Re: 2.6.25-git2: BUG: unable to handle kernel paging request at ffffffffffffffff

Linus Torvalds <torvalds@xxxxxxxxxxxxxxxxxxxx> · Mon, 21 Apr 2008 09:54:07 -0700 (PDT)

On Mon, 21 Apr 2008, Rafael J. Wysocki wrote:
> 
> Well, it seems that the oops is actually known from -mm:
> 
> http://lkml.org/lkml/2008/4/21/55
> 
> and something similar was observed with 2.6.25-rc8-mm2.

Hmm. Sadly, I doubt that really cuts down the suspect list very much. Most 
of what has been merged since 2.6.25 has been in -mm, so while I agree 
that it looks very similar, the fact that it was possibly already in 
-rc8-mm2 doesn't much _help_.

And in fact, those oopses in rc8-mm2 don't look _that_ similar. Those are 
a corrupt f_mapping structure, it looks like (ie it looks like either 
"struct address_space" or a "struct filp" rather than a "struct dentry").

What is interesting about Jiri's version of the bug is that he has another 
value for the corruption than you do: you had either all-ones, or a value 
that *looked* like possibly a single nybble got cleared.
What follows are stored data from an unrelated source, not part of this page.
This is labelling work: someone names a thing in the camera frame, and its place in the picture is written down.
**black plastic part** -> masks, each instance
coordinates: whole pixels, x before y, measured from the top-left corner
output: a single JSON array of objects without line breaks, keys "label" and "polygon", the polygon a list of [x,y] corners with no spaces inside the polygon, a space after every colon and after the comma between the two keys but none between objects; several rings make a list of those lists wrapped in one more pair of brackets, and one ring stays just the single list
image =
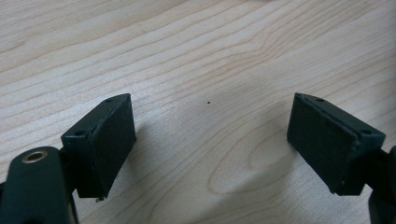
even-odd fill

Jiri, in contrast, has a value of 00f0000000000000. Which is a bit 
interesting in that it's again a *nybble* that looks corrupt, but it's a 
different one.

But assuming Jiri's two oopses are related (which is not entirely 
unlikely), and assuming that this is a SLUB bucket re-use, then it's quite 
likely that the reason that his -rc8-mm2 oops looks different just because 
it was yet _another_ allocation that was in the same bucket. If so, the 
most likely one is "struct filp", because it has the right size: for me a 
filp is in the 192-byte bucket, which is very close to the 208-byte bucket 
of dentry.

So I could imagine that some config option or other change just changed 
the sizes around so that the two types ended up in different buckets in 
rc8-mm2 and in 2.6.25-mm1 (ie neither the dentry nor the filp necessarily 
changed sizes, but the *corrupting* type perhaps did?)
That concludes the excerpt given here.